- GIVEN MATERIAL -

§ §

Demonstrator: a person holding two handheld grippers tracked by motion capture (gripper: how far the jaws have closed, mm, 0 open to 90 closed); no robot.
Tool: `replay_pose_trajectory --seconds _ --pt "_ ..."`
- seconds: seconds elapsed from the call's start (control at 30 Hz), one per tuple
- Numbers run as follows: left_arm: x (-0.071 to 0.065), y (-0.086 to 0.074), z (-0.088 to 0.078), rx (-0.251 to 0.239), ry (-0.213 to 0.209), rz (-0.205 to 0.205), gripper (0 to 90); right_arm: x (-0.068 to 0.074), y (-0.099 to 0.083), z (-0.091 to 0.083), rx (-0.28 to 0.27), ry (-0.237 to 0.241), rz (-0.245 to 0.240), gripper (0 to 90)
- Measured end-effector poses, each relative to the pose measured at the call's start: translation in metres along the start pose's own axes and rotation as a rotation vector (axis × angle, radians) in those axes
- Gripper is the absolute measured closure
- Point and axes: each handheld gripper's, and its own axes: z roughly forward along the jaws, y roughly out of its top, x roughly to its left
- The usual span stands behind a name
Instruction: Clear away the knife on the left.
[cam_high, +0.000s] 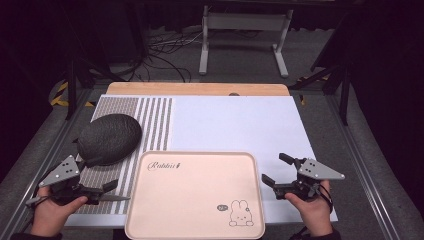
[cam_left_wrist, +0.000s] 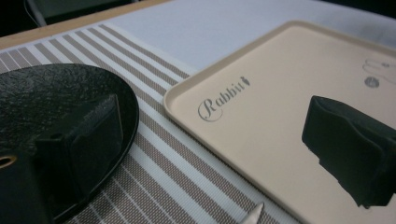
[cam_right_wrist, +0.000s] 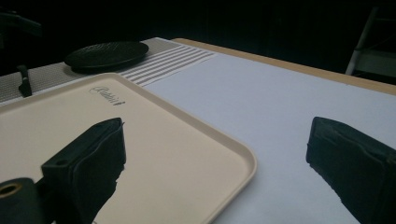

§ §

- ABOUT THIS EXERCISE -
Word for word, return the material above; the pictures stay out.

- THE COMPLETED TASK -
Demonstrator: a person holding two handheld grippers tracked by motion capture (gripper: how far the jaws have closed, mm, 0 open to 90 closed); no robot.
Tool: `replay_pose_trajectory --seconds _ --pt "_ ..."`
- seconds: seconds elapsed from the call's start (control at 30 Hz), one per tuple
- Numbers run as follows: left_arm: x (-0.071 to 0.065), y (-0.086 to 0.074), z (-0.088 to 0.078), rx (-0.251 to 0.239), ry (-0.213 to 0.209), rz (-0.205 to 0.205), gripper (0 to 90); right_arm: x (-0.068 to 0.074), y (-0.099 to 0.083), z (-0.091 to 0.083), rx (-0.28 to 0.27), ry (-0.237 to 0.241), rz (-0.245 to 0.240), gripper (0 to 90)
- Measured end-effector poses, each relative to the pose measured at the call's start: translation in metres along the start pose's own axes and rotation as a rotation vector (axis × angle, radians) in those axes
- Gripper is the absolute measured closure
- Point and axes: each handheld gripper's, and its own axes: z roughly forward along the jaws, y roughly out of its top, x roughly to its left
- The usual span stands behind a name
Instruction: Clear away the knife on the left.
[cam_high, +0.000s] 
[cam_left_wrist, +0.000s] 
[cam_right_wrist, +0.000s] 

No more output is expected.